TASK DETAILS =
Only the lines from the beginning of the material below through the line with "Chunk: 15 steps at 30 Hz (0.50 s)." should be retyped exactly, and pictures are to be skipped.

ENTRIES PROVIDED =
----

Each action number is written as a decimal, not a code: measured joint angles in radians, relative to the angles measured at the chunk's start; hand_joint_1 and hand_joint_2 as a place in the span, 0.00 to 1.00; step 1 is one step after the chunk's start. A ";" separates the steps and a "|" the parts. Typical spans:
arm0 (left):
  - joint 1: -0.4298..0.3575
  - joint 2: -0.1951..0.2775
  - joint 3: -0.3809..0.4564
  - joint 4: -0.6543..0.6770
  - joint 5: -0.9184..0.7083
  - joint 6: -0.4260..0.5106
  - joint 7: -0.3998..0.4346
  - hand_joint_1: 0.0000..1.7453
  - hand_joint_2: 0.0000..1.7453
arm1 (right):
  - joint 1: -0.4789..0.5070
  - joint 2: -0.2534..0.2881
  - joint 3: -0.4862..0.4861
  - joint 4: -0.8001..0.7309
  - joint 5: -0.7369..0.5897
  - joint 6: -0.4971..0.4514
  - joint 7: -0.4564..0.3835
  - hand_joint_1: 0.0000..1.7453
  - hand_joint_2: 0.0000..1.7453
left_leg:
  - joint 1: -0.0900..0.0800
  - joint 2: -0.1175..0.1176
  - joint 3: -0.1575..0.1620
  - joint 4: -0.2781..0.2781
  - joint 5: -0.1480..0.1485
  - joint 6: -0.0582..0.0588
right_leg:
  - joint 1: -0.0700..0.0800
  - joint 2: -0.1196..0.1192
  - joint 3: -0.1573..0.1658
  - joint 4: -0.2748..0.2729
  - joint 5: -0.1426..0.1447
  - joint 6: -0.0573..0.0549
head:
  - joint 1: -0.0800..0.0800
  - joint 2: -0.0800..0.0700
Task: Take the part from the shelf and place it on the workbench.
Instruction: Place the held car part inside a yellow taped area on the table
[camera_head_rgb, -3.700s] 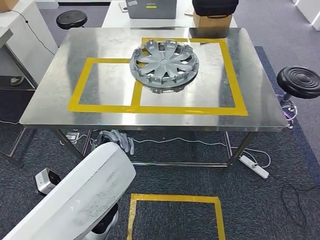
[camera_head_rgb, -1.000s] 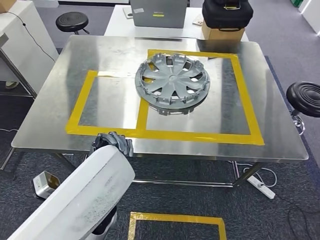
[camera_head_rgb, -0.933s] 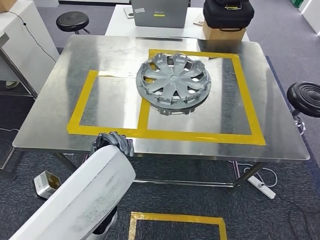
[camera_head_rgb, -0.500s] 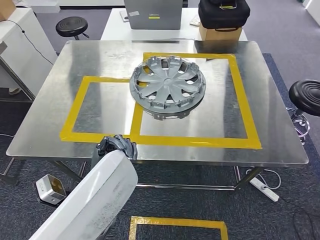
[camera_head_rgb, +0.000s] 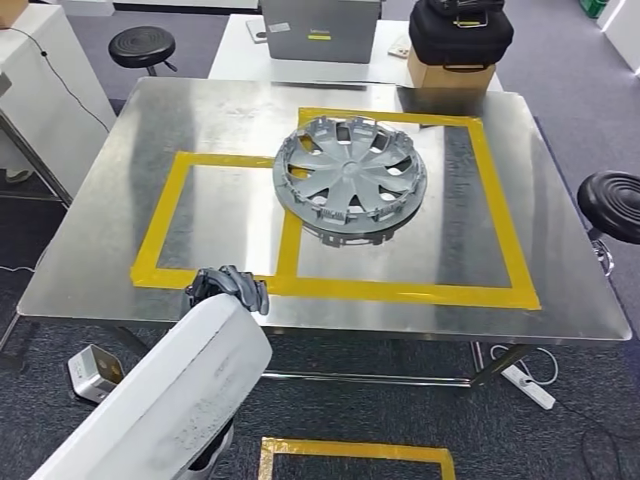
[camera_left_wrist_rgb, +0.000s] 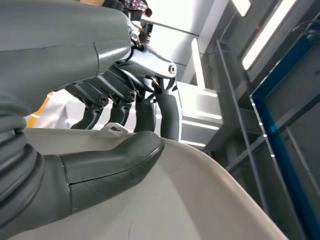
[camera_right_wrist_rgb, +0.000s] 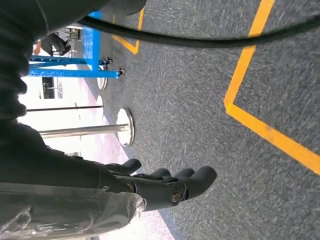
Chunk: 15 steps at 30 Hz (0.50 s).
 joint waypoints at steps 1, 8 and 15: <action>0.000 0.000 0.000 0.000 0.000 0.000 0.000 0.89 1.00 | 0.000 0.000 0.000 0.000 0.000 0.000 0.000 0.00 1.00 | -0.001 0.000 0.001 0.000 -0.002 0.004 | 0.000 -0.001 -0.033 0.066 -0.032 0.001 | 0.003 0.000; 0.000 0.000 0.000 0.000 0.005 0.003 0.000 0.89 1.00 | 0.001 0.000 0.000 0.000 0.000 0.000 0.001 0.00 1.00 | -0.010 -0.004 0.023 0.002 -0.020 0.003 | 0.002 0.000 -0.033 0.005 0.057 -0.010 | 0.004 0.000; 0.001 0.004 -0.002 -0.022 -0.076 0.009 0.000 0.89 1.00 | 0.001 0.000 0.000 0.000 0.010 0.004 0.000 0.00 1.00 | -0.009 -0.002 -0.002 0.057 -0.052 -0.037 | 0.002 0.003 0.013 -0.070 0.059 -0.051 | -0.003 0.000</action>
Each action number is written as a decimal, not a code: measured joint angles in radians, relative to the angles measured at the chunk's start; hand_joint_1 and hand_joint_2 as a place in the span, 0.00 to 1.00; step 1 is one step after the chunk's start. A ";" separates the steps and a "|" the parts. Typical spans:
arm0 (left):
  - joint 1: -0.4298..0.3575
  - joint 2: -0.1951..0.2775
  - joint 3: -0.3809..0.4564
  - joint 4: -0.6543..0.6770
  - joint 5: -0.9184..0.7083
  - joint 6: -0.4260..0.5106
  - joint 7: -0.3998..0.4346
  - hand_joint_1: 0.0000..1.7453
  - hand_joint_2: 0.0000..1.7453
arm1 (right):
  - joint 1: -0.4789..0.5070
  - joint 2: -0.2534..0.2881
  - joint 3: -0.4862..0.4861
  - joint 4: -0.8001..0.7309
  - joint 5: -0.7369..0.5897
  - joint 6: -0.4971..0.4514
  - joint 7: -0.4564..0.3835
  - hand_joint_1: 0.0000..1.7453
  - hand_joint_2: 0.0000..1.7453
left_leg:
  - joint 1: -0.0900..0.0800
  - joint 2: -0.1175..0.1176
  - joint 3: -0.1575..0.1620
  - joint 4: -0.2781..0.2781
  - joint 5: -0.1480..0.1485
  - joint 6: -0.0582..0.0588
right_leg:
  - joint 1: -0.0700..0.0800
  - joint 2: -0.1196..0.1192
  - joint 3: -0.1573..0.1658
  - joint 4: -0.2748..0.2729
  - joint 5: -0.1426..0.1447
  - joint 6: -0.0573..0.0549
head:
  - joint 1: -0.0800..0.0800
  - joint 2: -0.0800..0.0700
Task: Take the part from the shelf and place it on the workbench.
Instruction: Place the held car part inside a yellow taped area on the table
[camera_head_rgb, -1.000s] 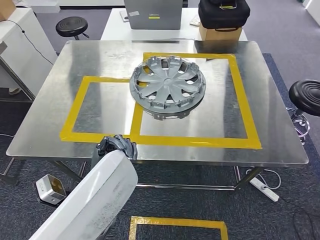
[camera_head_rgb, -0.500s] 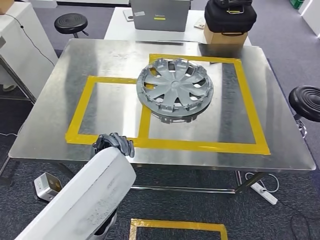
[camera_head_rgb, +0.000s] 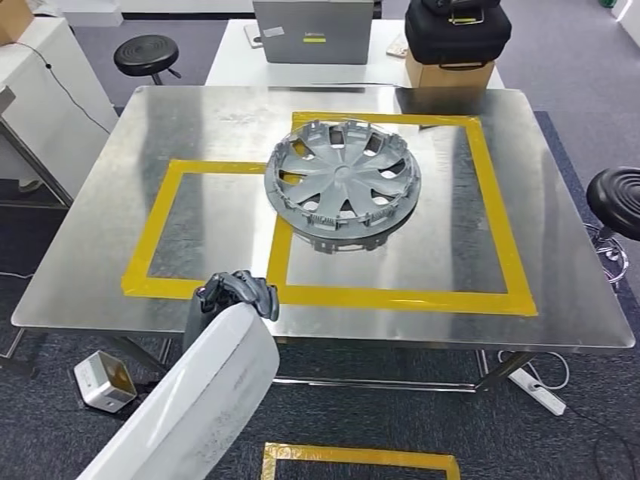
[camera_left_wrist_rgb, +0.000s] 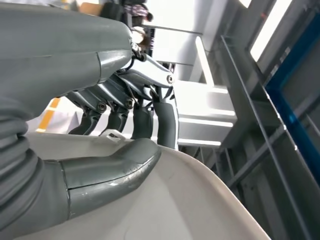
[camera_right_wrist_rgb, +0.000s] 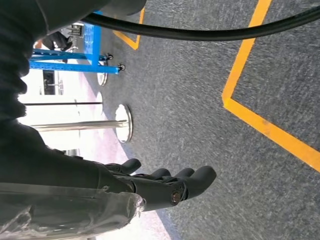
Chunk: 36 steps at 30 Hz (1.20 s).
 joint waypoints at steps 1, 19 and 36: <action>0.001 0.001 0.000 -0.005 -0.007 -0.002 0.000 0.89 1.00 | 0.000 0.000 0.000 0.000 0.002 0.000 0.000 0.00 1.00 | 0.001 0.001 -0.031 0.057 -0.020 -0.005 | -0.001 -0.001 0.006 0.000 -0.004 -0.004 | -0.003 0.000; 0.009 -0.001 0.001 -0.002 0.038 0.102 0.000 0.89 1.00 | 0.002 0.000 0.000 0.000 -0.004 -0.002 -0.001 0.00 1.00 | 0.002 0.001 -0.012 -0.049 0.057 0.048 | 0.004 -0.003 -0.092 0.267 -0.165 0.049 | 0.002 0.000; -0.001 0.001 0.001 0.054 0.094 0.159 0.064 0.89 1.00 | 0.002 0.003 0.000 0.000 -0.009 -0.010 0.002 0.00 1.00 | -0.001 0.000 -0.086 0.161 -0.062 -0.004 | 0.001 -0.002 -0.014 0.011 0.016 0.003 | -0.006 0.000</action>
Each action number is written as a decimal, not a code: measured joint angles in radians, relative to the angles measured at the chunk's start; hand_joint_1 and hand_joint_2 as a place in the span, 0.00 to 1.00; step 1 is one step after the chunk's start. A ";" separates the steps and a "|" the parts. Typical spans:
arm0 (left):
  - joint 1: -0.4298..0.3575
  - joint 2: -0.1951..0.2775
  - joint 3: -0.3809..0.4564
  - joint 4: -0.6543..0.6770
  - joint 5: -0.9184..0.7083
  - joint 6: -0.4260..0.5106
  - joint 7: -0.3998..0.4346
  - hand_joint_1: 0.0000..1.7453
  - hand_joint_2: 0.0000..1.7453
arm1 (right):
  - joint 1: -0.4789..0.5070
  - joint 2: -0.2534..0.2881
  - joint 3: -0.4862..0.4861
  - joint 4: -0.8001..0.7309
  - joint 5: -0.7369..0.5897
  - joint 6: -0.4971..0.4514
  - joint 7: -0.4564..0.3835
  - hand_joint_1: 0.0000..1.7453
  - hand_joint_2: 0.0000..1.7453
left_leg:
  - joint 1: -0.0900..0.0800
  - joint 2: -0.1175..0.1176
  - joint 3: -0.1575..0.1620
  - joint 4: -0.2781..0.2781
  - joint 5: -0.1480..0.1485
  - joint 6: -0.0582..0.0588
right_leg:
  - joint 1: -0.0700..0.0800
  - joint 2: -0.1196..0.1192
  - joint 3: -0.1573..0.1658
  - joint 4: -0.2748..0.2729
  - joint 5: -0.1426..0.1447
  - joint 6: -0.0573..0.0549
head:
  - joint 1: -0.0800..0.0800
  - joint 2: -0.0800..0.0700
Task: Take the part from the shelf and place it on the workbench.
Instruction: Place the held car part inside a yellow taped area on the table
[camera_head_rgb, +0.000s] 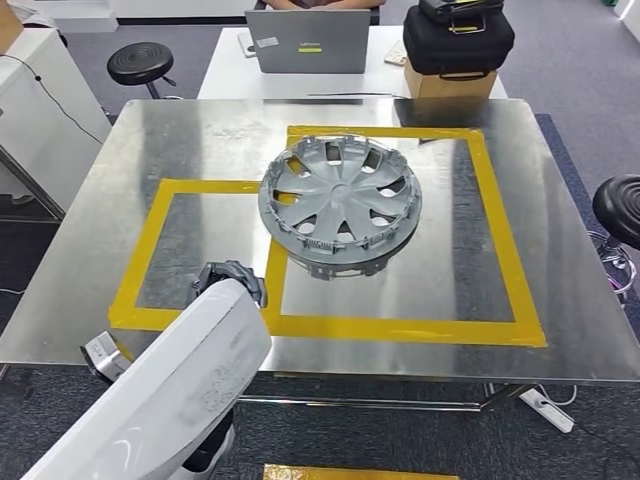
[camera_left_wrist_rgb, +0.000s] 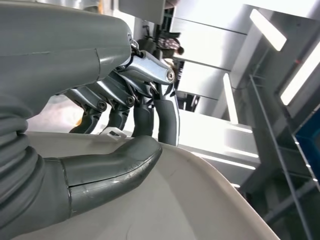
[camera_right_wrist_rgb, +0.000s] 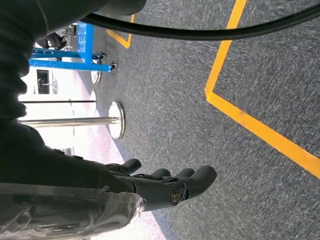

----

OUTPUT BELOW =
Each action number is written as a decimal, not a code: measured joint angles in radians, relative to the angles measured at the chunk's start; hand_joint_1 and hand_joint_2 as a place in the span, 0.00 to 1.00; step 1 is one step after the chunk's start. A ";" separates the steps and a "|" the parts. Typical spans:
arm0 (left):
  - joint 1: -0.4298..0.3575
  - joint 2: -0.1951..0.2775
  - joint 3: -0.3809..0.4564
  - joint 4: -0.6543..0.6770
  - joint 5: -0.9184..0.7083
  - joint 6: -0.4260..0.5106
  - joint 7: -0.3998..0.4346
  - hand_joint_1: 0.0000..1.7453
  - hand_joint_2: 0.0000..1.7453
arm1 (right):
  - joint 1: -0.4789..0.5070
  - joint 2: -0.2534..0.2881
  - joint 3: -0.4862..0.4861
  - joint 4: -0.8001..0.7309
  - joint 5: -0.7369..0.5897
  - joint 6: -0.4971..0.4514
  - joint 7: -0.4564..0.3835
  - hand_joint_1: 0.0000..1.7453
  - hand_joint_2: 0.0000..1.7453
left_leg:
  - joint 1: -0.0900..0.0800
  - joint 2: -0.1175..0.1176
  - joint 3: -0.1575..0.1620
  - joint 4: -0.2781..0.2781
  - joint 5: -0.1480..0.1485
  - joint 6: -0.0582..0.0588
right_leg:
  - joint 1: -0.0700..0.0800
  - joint 2: -0.1196..0.1192
  - joint 3: -0.1573..0.1658
  - joint 4: -0.2748..0.2729
  - joint 5: -0.1426..0.1447
  - joint 6: -0.0573..0.0549
head:
  - joint 1: -0.0800..0.0800
  - joint 2: -0.0800..0.0700
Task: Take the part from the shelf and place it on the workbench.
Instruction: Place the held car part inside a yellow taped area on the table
[camera_head_rgb, -3.700s] 
[camera_head_rgb, -1.000s] 
[camera_head_rgb, -0.933s] 
[camera_head_rgb, -0.500s] 
[camera_head_rgb, +0.000s] 
[camera_left_wrist_rgb, +0.000s] 
[camera_right_wrist_rgb, +0.000s] 
Chunk: 15 steps at 30 Hz (0.50 s).

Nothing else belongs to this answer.